Task statement – The lines to repeat are those below from the one containing "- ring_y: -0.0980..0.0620" down to the one containing "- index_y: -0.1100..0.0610", both included; reproduce them exactly and nothing else.

Records shown –
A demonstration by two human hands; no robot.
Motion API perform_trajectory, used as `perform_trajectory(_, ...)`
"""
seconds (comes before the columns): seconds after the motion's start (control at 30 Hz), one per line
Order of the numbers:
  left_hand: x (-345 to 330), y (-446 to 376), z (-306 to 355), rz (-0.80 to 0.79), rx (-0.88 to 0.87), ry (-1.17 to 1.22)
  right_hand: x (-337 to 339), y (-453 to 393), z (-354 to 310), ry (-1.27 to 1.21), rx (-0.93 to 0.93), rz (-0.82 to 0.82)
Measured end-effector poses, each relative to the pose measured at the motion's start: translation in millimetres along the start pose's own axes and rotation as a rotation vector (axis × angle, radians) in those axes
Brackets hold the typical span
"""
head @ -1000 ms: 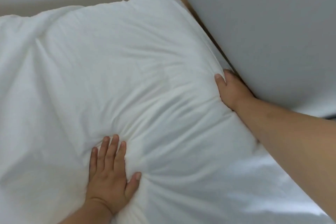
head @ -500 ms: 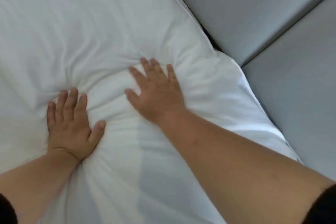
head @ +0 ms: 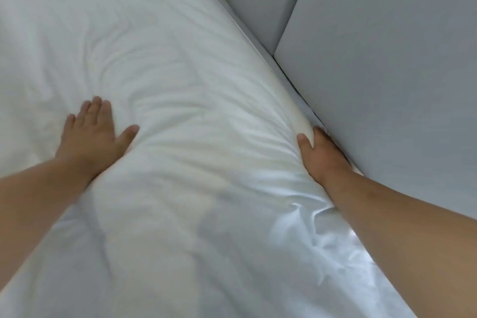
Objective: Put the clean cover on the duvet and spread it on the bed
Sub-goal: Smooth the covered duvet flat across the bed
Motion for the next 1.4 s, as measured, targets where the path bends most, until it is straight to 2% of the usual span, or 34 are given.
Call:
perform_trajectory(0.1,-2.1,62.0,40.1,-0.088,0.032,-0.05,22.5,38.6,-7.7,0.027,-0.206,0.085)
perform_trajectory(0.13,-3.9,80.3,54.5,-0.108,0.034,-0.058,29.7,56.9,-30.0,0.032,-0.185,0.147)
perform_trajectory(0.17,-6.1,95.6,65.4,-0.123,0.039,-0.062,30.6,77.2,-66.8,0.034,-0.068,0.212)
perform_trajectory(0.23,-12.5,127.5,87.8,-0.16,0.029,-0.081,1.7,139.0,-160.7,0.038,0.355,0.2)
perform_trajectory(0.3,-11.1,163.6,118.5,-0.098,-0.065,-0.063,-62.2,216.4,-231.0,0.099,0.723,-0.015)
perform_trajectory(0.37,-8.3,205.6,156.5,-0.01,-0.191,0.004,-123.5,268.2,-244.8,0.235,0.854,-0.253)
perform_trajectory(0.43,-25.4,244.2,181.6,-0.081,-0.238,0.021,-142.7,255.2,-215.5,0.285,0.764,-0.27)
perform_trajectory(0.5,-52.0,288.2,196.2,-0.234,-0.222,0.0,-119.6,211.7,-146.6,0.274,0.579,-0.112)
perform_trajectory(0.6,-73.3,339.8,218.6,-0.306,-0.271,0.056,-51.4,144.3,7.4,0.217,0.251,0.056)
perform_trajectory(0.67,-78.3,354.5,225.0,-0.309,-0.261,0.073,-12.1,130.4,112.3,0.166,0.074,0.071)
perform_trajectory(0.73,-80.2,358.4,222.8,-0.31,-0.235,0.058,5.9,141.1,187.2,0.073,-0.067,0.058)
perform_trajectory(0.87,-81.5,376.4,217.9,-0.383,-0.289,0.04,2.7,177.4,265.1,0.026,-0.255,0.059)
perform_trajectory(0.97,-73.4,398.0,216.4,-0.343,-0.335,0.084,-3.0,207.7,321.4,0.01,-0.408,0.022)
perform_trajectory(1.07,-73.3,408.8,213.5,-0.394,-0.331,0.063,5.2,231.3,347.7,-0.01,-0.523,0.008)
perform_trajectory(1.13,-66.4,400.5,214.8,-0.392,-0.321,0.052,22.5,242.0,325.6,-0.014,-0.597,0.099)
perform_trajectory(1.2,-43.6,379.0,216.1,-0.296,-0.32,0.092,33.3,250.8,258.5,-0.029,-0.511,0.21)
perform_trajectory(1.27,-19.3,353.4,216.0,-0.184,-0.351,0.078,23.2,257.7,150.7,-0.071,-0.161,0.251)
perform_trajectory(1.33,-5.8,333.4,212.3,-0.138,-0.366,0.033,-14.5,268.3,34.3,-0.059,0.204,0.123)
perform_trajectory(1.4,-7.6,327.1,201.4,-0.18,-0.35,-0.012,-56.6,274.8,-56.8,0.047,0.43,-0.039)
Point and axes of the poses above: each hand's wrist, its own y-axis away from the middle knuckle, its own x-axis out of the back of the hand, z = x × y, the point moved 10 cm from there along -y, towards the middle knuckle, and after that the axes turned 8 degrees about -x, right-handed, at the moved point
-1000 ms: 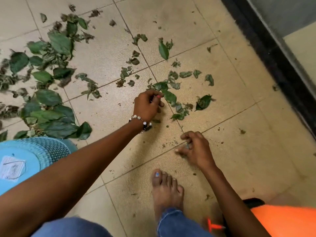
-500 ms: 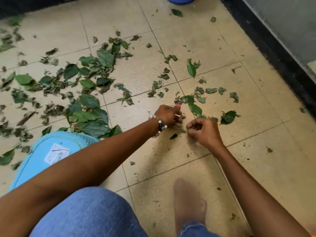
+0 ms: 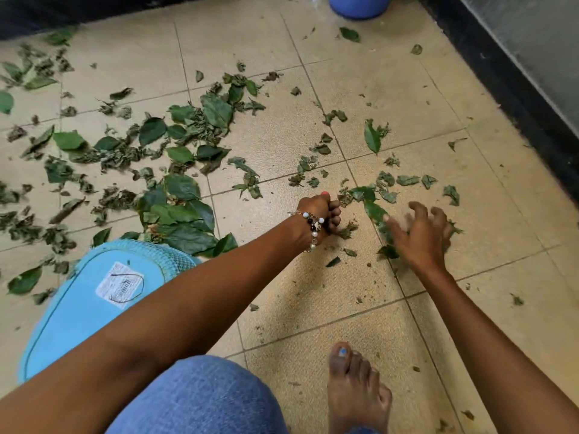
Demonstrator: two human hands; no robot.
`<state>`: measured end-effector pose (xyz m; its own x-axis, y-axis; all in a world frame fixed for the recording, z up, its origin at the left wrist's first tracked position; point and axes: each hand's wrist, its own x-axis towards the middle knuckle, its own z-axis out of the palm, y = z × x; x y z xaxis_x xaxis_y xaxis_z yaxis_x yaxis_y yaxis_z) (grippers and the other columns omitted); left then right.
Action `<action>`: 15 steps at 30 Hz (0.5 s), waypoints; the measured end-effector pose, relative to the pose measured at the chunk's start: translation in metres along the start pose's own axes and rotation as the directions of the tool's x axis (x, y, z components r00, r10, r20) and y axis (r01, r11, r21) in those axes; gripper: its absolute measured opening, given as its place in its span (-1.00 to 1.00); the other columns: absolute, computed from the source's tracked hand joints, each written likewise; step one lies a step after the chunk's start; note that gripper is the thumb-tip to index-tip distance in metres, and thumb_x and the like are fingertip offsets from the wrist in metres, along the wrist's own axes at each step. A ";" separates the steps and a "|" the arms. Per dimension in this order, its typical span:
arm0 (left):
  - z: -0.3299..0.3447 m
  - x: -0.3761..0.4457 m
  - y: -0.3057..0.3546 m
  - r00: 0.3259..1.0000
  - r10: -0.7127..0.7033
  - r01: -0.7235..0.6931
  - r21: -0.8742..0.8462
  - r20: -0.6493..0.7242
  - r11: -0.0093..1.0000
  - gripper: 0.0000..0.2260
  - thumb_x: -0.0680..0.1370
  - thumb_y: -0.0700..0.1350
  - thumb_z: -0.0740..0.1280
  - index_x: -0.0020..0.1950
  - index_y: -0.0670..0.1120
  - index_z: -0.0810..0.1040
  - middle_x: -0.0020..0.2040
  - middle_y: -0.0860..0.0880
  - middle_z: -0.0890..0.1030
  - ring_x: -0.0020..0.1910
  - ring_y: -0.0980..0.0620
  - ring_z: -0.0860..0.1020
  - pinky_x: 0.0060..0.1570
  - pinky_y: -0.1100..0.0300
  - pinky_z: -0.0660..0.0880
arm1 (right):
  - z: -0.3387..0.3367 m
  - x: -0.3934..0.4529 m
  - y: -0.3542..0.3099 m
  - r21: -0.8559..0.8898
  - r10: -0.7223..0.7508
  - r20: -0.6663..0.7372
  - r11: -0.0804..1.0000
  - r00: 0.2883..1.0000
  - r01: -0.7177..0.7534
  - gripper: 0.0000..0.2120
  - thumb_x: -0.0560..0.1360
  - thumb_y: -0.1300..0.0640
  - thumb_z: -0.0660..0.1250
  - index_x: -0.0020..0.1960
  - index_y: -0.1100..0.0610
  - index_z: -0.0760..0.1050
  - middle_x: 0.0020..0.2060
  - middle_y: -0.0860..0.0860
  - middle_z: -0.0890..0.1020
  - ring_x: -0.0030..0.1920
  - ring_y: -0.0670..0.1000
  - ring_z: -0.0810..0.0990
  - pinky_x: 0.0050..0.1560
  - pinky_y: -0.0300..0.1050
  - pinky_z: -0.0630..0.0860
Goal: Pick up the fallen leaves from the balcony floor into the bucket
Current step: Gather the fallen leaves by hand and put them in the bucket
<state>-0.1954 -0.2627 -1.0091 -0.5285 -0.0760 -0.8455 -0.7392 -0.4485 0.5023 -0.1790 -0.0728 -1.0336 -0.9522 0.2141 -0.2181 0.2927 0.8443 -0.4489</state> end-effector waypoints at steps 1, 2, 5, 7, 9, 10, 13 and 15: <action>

Answer box –
  - ring_y: -0.0980..0.0620
  - ring_z: -0.0860..0.1020
  - pinky_x: 0.0060..0.1570
  - pinky_y: -0.1100..0.0300
  - pinky_z: -0.0660..0.0880
arm1 (right):
  - z: -0.3387..0.3367 m
  - x: -0.3934..0.4529 m
  - y: -0.3542..0.3099 m
  - r21: -0.8559..0.8898
  - r10: -0.7223..0.7508
  - r20: -0.6663..0.7372
  - r11: -0.0804..1.0000
  - r00: 0.2883..1.0000
  - r01: -0.7177..0.7534
  - gripper: 0.0000..0.2120
  - thumb_x: -0.0560..0.1360
  - thumb_y: -0.1300..0.0640
  - thumb_z: -0.0660..0.1250
  - index_x: -0.0020..0.1960
  - index_y: -0.1100..0.0610

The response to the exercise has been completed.